If you do not have the background for two-way analysis of variance or beyond you can scroll down to the homework. If you have the background for two-way analysis of variance, copy L9dat1.txt and L9dat2.txt to your word processor and save these files onto your floppy disk in TEXT only or ASCII (DOS) TEXT. Click two-way.txt, EDIT, SELECT ALL, COPY, paste the program into the SAS Program window and run it. If you run the unbalanced data through PROC ANOVA you will get Output and the following warning in the SAS Log window:

WARNING: PROC ANOVA has determined that the number of observations in each cell is not equal. PROC GLM may be more appropriate.

PROC GLM is generally better to use in such cases; take STAT 401 or read in a linear models text as to why this is so. To run a PROC GLM for the unbalanced data set (L9dat2.txt) use LOCAL and RECALL TEXT in the SAS Program window, change the PROC ANOVA to PROC GLM, and rerun the program. The output is different than the result for PROC ANOVA.

Examples of Other Analysis of Variance Settings

This section is for your reference. If you do not have the background for this material, please feel free to skip to the homework section below.

Randomized Block Design

PROC GLM  DATA=file1;
     CLASS trmt block;
     MODEL response = block trmt;
     LSMEANS trmt/STDERR;
     MEANS trmt/DUNNETT ('4') ALPHA = .05;

Latin Square Design -

PROC GLM file1;
     CLASS trmt row column;
     MODEL response = row column trmt;
     LSMEANS trmt/STDERR;

Nested Anova & Variance Component Estimation - The program below estimates variance components and conducts F tests for the contribution of components as in the tobacco budworm example on page 149-151 of Robert Kuehl's text "Statistical Principles of Research Design and Analysis", Duxbury Press, Belmont California, 1994, 686pp. Here y = weight, A = strain, and B = parent (strain).

PROC VARCOMP DATA=file1 METHOD=TYPE1;  /* estimates components  */
     CLASS A B;
     Model y = A B(A);        /* B(A) denotes B nested within A */
PROC GLM DATA=file1;          /* PROC GLM tests components      */
     CLASS A B;
     MODEL y = A B(A)/E1;
     RANDOM A B(A)/test;

Split-plot ANOVA - The commands below are useful for conducting a randomized block split-plot design where A is the whole-plot factor and B is the split-plot factor such as in Example 14.1 of Robert Kuehl's text "Statistical Principles of Research Design and Analysis", Duxbury Press, Belmont California, 1994, 686pp.

PROC GLM  DATA=file1;
     CLASS block A B;
     MODEL y = block A|B block*B; /* A|B is equivalent to A B A*B */
     RANDOM block*B/test;

Homework #9

Read 7.5 and 7.6 in your text.

Copy the data set L9hwdat.txt into your word processor and save it to your floppy drive as TEXT ONLY or ASCII (DOS) TEXT. This data set contains four observations of gas mileage for each of five gasoline brands (A, B, C, D, E), i.e., a total of 20 observations.

Do the following:

1. Use PROC PLAN to randomly assign 16 experimental units to 4 treatments in a completely randomized design.

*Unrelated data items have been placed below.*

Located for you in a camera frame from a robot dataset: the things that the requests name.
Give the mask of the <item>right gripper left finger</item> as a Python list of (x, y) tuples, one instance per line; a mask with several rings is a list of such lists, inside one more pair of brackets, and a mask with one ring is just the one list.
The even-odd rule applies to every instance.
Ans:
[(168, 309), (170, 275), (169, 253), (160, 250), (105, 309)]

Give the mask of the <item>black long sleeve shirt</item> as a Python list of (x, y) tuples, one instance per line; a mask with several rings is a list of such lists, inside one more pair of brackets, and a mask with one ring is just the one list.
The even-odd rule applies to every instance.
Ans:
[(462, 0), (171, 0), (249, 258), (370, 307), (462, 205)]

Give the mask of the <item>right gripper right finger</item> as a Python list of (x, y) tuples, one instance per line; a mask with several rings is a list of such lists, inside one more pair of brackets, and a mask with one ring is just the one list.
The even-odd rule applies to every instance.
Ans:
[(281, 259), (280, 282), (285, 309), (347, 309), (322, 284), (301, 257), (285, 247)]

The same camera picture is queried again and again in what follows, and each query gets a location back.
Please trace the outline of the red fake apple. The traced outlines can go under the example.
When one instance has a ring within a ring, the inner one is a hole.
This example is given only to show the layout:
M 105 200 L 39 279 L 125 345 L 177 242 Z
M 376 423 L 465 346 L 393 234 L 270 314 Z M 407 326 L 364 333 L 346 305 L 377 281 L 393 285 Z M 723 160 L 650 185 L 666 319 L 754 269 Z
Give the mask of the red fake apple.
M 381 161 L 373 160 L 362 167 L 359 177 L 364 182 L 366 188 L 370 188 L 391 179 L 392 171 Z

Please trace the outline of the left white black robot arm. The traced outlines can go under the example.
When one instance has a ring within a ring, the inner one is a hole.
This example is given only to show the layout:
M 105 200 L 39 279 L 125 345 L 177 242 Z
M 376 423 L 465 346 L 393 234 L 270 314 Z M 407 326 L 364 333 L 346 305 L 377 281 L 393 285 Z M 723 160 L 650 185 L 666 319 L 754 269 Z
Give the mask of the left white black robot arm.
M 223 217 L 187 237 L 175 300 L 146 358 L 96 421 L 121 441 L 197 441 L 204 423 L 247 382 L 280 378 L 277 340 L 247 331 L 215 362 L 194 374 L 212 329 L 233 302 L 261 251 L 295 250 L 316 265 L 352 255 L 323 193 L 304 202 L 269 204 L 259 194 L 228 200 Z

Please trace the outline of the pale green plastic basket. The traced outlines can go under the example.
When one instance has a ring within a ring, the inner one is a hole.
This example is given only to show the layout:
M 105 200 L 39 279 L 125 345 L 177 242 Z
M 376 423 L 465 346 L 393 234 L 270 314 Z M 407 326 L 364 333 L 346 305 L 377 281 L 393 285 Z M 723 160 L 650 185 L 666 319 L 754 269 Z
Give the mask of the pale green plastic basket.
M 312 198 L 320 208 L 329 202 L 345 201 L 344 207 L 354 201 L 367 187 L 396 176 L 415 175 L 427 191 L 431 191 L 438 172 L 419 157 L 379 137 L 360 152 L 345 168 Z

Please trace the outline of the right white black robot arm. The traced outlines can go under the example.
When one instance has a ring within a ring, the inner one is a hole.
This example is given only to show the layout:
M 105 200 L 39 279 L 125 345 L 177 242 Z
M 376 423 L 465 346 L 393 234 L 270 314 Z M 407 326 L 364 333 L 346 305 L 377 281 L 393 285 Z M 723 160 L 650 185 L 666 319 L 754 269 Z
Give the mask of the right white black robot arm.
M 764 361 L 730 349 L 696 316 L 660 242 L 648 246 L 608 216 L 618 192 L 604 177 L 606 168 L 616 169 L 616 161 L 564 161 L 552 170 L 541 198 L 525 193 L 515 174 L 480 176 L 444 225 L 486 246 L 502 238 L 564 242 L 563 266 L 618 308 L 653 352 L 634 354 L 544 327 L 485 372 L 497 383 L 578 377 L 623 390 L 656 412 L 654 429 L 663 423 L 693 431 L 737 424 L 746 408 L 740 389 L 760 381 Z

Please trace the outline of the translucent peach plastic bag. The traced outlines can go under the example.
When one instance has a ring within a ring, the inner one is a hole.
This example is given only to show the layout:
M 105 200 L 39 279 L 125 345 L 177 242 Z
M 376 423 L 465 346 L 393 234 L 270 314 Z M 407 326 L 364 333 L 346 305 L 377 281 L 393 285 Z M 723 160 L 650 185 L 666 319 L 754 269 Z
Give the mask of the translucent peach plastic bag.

2. a. Conduct a one-way analysis of variance on brand for these data. Interpret the F-test and give the p-value for the test.

b. Using the MEANS command, give the mean and standard deviation of gas mileage for each brand and conduct a Tukey multiple comparison test. Describe which brands differ significantly (use 5% level) from one another.